| 要旨トップ | 目次 | 日本生態学会第65回全国大会 (2018年3月、札幌) 講演要旨
ESJ65 Abstract


一般講演(ポスター発表) P1-054  (Poster presentation)

東アジア産バテイラ科貝類の分子系統解析:同一系統内に生じる対照的な殻形態

*山崎大志(東北大院・生命), 平野尚浩(東北大・東北アジア), 三浦収(高知大・農林海洋科学), 千葉聡(東北大院・生命, 東北大・東北アジア)

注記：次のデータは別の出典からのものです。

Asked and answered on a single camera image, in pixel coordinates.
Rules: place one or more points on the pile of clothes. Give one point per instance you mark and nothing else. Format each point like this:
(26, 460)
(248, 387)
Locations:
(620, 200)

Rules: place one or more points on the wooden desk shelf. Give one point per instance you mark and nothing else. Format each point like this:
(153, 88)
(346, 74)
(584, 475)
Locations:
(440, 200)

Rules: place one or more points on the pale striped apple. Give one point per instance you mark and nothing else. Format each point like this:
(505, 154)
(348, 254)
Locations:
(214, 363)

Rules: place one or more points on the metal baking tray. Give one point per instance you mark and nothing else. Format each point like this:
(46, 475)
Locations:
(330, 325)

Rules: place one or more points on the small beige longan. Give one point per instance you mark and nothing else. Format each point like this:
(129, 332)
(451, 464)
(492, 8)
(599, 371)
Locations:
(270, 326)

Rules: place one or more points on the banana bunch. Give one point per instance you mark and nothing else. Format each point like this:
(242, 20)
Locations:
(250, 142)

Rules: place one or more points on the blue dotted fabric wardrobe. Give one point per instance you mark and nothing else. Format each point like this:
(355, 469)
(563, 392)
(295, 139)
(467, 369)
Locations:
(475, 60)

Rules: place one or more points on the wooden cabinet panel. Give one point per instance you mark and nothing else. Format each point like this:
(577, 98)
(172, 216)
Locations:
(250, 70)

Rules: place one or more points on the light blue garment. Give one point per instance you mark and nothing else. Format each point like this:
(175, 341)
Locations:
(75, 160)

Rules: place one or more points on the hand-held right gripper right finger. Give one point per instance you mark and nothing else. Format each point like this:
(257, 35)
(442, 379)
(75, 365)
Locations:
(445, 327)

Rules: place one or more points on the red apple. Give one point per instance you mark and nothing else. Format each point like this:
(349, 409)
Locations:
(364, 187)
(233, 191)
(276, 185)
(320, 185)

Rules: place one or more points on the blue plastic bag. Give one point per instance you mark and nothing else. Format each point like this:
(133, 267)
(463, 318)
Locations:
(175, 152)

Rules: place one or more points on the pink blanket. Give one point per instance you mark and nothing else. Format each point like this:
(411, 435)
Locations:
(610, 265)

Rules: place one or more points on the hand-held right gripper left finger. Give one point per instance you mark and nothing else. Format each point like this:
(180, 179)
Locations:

進化生物学において表現型の地理的分化機構とその遺伝的背景の解明は重要な主題の一つである。日本沿岸域は様々な環境を内包し、変化に富む海岸線はその環境に複雑な勾配を与える。本地域では海産無脊椎動物が多様なハビタットに生息・適応しており、また種内・種間で形態変化を示すグループが多い。特に巻貝には広域分布を示す種群が知られ、その域内で殻形態に地理的な変異を生じる場合もある。このような特徴を示す貝類種群は表現型の進化史を解明する上で有用な材料である。東アジア地域に広く分布するバテイラ科貝類は殻表面に対照的な2つの形態型(平滑型・縦肋型)が知られ、2型が種内でみられる場合もある。また平滑な殻形態を示すクマノコガイには色彩においても2型(黒色型・褐色型)が観察された。この形態変異には地理的パターンが知られる場合もあるが、詳細な進化史は明らかではない。演者らは日本沿岸を中心に分布域内で調査を行い、殻形態の地理的パターンを検証した。また採集地点における波当たり強度を算出し、殻形態との関連性を推定した。加えて形態変異と遺伝的分化との関係を明らかにするため分子系統解析を行った。

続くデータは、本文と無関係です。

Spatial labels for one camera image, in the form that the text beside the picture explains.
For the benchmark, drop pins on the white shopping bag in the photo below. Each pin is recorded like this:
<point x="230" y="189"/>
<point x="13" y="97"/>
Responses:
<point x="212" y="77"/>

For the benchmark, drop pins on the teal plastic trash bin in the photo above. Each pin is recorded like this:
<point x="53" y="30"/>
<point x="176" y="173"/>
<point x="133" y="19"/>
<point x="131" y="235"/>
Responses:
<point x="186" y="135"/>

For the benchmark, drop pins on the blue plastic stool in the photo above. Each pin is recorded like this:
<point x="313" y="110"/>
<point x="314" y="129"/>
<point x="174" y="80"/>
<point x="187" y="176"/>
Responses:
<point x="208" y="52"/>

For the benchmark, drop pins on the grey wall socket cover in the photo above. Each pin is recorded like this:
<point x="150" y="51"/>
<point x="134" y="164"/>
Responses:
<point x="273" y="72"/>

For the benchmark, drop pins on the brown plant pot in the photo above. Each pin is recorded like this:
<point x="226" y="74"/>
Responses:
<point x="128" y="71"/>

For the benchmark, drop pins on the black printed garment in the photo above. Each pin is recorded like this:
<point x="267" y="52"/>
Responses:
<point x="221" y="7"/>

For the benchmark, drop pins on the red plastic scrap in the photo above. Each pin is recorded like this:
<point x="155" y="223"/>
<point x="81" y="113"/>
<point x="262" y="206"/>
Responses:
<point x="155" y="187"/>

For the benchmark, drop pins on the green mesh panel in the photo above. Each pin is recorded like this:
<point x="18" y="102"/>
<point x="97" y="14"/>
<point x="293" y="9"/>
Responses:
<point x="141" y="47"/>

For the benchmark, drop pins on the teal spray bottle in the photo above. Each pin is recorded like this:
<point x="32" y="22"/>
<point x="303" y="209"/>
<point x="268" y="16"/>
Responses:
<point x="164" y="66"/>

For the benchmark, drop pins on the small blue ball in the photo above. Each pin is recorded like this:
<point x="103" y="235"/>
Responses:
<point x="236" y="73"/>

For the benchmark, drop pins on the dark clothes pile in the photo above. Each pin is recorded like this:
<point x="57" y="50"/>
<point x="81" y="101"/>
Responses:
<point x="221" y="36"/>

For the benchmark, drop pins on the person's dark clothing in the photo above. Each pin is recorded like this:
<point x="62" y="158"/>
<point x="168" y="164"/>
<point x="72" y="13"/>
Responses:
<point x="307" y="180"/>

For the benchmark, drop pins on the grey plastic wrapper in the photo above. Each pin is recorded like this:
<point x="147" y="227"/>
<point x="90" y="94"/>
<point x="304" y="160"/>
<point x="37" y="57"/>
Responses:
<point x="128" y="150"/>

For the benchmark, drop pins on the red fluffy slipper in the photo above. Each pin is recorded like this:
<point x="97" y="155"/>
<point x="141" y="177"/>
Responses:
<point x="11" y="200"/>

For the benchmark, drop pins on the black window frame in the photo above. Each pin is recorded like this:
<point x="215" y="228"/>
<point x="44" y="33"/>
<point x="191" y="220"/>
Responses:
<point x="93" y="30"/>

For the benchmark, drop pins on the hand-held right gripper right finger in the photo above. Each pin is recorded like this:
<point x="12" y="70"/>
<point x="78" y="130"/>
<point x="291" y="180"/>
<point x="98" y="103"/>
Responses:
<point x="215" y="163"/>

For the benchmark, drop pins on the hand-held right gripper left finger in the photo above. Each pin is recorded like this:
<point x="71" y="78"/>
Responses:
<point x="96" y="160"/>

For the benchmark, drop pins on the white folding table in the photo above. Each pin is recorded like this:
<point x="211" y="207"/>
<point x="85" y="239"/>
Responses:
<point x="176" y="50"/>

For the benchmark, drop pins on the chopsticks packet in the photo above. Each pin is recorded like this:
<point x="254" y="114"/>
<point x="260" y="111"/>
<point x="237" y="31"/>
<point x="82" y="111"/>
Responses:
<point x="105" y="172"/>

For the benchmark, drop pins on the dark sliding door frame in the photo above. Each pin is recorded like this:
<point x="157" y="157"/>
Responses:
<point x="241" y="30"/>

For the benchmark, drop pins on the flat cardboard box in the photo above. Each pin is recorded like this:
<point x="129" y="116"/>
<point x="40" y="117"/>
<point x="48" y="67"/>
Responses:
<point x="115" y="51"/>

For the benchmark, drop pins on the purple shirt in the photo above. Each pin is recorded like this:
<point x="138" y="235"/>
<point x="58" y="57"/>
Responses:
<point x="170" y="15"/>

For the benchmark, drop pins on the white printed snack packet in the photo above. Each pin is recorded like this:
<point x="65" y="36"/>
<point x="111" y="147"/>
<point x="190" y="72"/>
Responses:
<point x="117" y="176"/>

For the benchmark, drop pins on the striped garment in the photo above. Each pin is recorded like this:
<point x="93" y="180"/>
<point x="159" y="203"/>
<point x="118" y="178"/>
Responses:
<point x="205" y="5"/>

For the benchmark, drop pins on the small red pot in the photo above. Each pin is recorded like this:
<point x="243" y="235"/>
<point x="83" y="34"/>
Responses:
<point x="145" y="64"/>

平滑型・縦肋型が種内でみられる3種は主として異所的に2型が分布していたが、その殻形態に波当たり強度との関係性はみられなかった。分子系統解析の結果、上記の3種にみられる2型はそれぞれ遺伝的に区別できなかった。また別種とされてきた黒色型のクマノコガイ(平滑型)・ヤマタカクボガイ(縦肋型)も遺伝的に区別できなかった。一方でクマノコガイの色彩2型は単系統となったが系統を異にした。この色彩2型では生息地の波当たり強度に有意な差がみられ、褐色型のクマノコガイは波当たりの弱い環境に生息していた。以上より本科貝類の地理的な殻表面の形態変異パターンは遺伝的分化を伴わず生じている一方、生息地嗜好性の違いは種分化に寄与する可能性が示唆された。